> [Directions for this task]:
Of the records that follow, copy only the lines from the line containing "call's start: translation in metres" to the line containing "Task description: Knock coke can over", both included, exactly as written.
+ + + + +
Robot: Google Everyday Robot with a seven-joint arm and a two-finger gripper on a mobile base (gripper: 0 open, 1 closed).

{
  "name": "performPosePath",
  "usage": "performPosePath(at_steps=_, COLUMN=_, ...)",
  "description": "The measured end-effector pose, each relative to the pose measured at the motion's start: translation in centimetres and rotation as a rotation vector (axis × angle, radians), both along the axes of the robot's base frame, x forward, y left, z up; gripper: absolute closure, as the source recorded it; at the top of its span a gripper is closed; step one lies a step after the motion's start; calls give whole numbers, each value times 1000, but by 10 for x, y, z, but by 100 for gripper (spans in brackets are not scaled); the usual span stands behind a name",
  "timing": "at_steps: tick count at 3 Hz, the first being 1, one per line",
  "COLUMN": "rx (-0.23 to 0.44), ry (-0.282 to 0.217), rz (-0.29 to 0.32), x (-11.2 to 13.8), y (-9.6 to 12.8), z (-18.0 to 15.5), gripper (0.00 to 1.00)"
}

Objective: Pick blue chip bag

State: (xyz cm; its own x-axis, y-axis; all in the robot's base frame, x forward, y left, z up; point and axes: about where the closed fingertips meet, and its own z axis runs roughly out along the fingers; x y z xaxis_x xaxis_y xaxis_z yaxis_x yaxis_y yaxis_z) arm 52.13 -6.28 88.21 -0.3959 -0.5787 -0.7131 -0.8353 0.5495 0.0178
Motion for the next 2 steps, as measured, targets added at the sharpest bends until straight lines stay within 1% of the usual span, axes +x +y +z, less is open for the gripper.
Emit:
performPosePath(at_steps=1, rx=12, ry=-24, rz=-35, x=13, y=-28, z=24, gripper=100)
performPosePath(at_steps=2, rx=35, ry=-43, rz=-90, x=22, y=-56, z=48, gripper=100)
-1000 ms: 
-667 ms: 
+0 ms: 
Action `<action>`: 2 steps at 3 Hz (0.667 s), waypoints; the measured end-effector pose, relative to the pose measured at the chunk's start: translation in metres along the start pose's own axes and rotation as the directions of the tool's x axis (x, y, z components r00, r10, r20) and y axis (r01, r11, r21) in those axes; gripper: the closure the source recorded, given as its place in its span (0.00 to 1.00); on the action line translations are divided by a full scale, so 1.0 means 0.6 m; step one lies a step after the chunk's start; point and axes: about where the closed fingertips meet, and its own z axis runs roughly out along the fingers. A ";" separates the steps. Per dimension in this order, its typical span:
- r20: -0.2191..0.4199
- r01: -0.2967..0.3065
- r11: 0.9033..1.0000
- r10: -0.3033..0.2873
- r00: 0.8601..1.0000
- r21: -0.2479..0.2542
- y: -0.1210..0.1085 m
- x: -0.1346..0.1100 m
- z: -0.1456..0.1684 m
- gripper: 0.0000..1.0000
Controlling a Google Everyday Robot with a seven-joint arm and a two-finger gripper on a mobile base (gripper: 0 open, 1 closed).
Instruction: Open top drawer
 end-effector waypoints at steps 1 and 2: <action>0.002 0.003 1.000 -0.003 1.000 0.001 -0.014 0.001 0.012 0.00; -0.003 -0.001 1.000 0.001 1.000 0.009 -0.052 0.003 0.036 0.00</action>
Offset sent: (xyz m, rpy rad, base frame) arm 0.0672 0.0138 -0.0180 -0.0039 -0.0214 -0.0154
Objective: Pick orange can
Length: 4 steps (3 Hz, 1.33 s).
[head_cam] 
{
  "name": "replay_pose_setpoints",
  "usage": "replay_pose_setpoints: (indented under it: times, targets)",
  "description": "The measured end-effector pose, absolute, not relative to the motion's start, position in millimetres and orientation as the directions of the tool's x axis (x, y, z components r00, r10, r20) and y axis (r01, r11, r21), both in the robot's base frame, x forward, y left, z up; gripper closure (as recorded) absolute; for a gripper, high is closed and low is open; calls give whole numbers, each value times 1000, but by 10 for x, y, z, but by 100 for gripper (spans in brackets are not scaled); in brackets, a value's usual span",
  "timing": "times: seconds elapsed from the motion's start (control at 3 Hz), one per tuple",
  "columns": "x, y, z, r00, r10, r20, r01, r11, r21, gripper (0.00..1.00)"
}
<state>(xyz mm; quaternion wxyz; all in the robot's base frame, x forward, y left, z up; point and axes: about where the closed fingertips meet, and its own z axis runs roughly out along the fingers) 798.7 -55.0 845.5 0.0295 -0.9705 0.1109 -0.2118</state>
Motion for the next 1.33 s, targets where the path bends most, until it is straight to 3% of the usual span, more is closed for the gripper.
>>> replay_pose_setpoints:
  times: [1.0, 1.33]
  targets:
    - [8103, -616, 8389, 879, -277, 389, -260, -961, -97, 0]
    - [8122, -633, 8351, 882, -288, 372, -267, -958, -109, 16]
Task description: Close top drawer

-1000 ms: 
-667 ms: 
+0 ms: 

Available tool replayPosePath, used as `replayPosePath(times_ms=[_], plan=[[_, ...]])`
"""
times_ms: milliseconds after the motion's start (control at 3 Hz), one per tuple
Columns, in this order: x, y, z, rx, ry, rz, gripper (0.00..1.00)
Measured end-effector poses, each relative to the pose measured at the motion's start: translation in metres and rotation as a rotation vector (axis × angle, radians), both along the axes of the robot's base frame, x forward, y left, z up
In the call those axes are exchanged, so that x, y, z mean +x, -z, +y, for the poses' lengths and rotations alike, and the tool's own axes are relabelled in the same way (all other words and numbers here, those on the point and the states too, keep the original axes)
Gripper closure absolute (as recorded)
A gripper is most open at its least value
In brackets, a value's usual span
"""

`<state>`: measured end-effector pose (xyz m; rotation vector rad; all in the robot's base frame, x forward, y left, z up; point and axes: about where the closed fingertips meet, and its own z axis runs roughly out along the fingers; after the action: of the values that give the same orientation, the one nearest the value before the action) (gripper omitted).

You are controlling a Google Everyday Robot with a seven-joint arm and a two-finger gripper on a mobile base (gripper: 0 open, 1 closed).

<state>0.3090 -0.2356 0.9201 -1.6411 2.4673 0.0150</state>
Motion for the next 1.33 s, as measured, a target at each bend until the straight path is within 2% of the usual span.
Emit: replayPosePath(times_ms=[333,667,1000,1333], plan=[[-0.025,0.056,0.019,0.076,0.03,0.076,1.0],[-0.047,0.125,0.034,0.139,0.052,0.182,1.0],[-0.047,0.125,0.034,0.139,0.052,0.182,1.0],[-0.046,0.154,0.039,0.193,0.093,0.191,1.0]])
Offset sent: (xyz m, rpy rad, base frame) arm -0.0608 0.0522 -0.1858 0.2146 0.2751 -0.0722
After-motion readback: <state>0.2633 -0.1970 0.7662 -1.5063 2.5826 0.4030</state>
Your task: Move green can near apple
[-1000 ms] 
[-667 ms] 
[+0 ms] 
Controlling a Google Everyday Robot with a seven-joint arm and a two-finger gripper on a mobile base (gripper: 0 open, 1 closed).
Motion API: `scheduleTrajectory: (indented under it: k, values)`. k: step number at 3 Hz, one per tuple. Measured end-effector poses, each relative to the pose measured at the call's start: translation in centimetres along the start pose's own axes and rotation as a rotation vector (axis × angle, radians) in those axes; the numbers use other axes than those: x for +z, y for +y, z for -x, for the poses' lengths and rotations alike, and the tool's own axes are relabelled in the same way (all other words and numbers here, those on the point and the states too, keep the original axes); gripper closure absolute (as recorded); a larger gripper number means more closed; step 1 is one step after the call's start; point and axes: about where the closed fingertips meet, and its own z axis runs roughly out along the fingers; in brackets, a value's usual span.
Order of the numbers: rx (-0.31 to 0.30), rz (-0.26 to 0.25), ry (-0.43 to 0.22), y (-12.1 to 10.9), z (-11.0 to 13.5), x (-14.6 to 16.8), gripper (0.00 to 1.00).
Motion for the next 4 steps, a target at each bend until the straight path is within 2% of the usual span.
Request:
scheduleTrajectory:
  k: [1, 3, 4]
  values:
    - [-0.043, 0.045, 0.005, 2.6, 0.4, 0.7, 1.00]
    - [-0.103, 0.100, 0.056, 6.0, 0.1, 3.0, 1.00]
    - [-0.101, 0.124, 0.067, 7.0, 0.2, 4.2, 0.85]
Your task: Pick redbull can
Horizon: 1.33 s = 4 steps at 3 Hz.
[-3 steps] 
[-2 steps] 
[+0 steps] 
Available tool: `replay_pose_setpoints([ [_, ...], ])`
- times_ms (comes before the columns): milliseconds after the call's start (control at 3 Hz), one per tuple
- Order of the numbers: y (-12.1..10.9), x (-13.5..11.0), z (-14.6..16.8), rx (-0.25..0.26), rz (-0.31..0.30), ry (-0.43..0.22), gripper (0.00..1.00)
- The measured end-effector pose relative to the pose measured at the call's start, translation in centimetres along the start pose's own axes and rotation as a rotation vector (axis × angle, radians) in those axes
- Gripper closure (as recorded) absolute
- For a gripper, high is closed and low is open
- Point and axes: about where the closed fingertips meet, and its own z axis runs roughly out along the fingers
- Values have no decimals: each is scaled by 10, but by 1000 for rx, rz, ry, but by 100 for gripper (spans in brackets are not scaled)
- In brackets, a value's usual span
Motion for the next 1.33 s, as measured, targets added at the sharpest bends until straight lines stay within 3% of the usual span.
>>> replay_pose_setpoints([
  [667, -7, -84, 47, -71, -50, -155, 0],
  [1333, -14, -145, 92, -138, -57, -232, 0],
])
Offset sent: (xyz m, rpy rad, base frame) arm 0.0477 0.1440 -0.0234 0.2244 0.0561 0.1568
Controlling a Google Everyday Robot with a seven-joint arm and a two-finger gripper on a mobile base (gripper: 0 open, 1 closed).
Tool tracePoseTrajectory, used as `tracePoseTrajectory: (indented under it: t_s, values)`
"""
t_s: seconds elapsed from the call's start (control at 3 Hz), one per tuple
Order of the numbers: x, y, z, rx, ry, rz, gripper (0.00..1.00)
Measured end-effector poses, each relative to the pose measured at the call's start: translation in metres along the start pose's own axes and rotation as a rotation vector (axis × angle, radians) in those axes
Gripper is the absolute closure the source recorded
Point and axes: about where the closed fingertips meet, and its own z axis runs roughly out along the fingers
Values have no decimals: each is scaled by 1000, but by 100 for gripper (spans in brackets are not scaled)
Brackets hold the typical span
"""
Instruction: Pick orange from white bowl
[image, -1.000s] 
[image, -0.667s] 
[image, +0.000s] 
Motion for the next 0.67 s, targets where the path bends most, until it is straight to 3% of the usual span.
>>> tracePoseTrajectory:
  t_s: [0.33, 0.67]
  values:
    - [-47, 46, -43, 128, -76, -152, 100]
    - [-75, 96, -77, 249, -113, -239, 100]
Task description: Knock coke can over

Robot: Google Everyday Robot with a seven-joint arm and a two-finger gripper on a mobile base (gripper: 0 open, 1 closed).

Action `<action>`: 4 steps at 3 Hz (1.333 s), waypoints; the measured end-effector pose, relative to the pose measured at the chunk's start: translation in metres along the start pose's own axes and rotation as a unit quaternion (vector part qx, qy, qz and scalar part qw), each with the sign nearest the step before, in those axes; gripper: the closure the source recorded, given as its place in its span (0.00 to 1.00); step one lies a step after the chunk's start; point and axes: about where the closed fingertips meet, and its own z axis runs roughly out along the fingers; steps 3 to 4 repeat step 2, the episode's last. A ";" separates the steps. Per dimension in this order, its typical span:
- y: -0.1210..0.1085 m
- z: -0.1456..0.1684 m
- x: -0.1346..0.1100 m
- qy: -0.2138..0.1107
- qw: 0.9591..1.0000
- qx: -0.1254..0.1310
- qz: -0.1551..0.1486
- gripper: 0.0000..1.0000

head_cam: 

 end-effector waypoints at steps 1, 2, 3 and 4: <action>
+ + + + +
> [Your solution]:
Measured end-effector poses, each relative to the pose measured at the call's start: translation in metres along the start pose's own axes and rotation as a rotation vector (axis × angle, radians) in those axes
Gripper is the absolute closure the source recorded
Point and axes: about where the closed fingertips meet, and its own z axis runs roughly out along the fingers
Values have no decimals: each is scaled by 1000, but by 100 for gripper (spans in brackets are not scaled)
Brackets hold the typical span
"""
Instruction: Pick orange from white bowl
[image, -1.000s] 
[image, -0.667s] 
[image, +0.000s] 
Motion for the next 0.67 s, targets where the path bends most, until it is straight to 3% of the usual span.
>>> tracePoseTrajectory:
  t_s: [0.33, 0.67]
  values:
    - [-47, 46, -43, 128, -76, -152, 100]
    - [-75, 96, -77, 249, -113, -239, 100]
Task description: Knock coke can over

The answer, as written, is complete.